In the township the population was spread out, with 29.1% under the age of 18, 7.3% from 18 to 24, 30.2% from 25 to 44, 23.5% from 45 to 64, and 9.8% who were 65 years of age or older. The median age was 36 years. For every 100 females, there were 101.8 males. For every 100 females age 18 and over, there were 100.3 males.

The median income for a household in the township was $51,502, and the median income for a family was $53,281. Males had a median income of $42,625 versus $30,000 for females. The per capita income for the township was $19,725. About 7.6% of families and 11.7% of the population were below the poverty line, including 20.9% of those under age 18 and 6.1% of those age 65 or over.

==Government==
The township receives water from the Karegnondi Water Authority pipeline treated by Genesee County Drain Commission Water and Waste Division.
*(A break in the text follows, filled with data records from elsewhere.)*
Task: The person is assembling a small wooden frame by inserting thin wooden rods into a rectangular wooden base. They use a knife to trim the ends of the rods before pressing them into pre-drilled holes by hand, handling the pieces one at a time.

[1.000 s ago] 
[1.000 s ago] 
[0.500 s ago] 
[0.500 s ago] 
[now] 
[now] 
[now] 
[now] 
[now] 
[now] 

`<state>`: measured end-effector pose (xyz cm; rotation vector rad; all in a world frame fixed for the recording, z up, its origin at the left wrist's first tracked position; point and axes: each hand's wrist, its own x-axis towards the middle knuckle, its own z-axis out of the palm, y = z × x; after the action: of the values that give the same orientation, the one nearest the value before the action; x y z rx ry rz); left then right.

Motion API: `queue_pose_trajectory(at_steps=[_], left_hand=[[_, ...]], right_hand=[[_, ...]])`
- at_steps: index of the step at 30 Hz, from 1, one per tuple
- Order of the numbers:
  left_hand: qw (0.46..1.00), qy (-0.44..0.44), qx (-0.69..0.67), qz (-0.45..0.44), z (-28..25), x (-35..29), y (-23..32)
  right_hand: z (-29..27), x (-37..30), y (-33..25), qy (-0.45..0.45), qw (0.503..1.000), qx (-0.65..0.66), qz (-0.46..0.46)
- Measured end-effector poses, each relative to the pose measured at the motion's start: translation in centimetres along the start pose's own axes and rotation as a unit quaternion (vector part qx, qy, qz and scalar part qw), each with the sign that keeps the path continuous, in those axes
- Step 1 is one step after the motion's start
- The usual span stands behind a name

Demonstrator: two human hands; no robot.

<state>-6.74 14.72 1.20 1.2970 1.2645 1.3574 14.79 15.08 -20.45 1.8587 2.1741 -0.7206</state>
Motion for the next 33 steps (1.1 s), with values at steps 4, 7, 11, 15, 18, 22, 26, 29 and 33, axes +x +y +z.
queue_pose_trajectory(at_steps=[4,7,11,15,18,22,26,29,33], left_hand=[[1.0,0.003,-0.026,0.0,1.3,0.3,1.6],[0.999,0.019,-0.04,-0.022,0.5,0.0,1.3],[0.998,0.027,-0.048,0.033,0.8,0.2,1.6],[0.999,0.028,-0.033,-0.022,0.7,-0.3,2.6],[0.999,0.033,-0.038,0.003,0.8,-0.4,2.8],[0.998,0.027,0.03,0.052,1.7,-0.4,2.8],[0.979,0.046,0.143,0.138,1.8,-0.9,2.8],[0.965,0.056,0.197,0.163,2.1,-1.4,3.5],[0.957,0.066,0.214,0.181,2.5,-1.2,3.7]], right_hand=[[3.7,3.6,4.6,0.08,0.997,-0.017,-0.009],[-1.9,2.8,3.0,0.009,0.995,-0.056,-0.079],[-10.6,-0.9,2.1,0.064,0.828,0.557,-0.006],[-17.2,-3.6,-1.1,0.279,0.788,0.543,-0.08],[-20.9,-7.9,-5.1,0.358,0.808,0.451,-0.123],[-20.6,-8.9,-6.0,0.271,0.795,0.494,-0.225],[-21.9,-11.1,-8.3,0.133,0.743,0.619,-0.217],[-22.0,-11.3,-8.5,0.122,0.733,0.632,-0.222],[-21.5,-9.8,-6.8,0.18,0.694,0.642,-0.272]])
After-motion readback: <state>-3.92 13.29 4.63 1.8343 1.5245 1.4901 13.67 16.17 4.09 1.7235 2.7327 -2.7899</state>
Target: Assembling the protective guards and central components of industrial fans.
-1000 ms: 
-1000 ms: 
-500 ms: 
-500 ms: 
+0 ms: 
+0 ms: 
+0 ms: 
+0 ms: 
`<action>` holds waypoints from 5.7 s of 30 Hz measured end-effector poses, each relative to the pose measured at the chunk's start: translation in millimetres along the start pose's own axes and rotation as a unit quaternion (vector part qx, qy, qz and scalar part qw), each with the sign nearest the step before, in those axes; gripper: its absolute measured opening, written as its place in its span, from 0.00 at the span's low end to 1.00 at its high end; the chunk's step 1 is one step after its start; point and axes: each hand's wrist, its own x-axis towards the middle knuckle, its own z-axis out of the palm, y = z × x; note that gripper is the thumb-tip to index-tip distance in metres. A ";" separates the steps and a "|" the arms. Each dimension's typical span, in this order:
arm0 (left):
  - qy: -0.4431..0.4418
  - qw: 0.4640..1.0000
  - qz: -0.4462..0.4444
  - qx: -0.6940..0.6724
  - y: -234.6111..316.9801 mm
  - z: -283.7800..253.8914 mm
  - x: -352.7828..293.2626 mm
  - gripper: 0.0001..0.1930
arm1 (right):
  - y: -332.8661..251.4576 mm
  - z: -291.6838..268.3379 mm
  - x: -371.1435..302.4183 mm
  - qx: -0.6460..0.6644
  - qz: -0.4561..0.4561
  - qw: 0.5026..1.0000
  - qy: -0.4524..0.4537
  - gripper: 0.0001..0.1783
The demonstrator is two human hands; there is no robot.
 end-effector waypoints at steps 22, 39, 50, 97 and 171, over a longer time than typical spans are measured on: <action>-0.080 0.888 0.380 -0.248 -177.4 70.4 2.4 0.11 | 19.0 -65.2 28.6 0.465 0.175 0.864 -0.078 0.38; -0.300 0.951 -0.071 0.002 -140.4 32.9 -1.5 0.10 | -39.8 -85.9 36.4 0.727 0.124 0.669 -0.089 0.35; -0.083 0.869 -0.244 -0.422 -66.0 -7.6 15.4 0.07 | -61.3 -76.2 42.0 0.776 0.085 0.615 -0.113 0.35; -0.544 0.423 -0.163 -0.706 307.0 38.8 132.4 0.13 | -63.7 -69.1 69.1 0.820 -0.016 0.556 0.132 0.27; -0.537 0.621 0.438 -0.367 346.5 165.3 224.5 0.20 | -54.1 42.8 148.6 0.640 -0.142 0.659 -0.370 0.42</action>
Genesee Township is part of the following:
- Genesee County Commissioner Districts 7
- Michigan House of Representatives District 48
- State Senate District 32
- 67th District Court Division 1
- Michigan's 5th Congressional District
- Genesee District Library

Educational services are primarily provided by Montrose Community Schools while small parts of the township are served by Clio Area School District.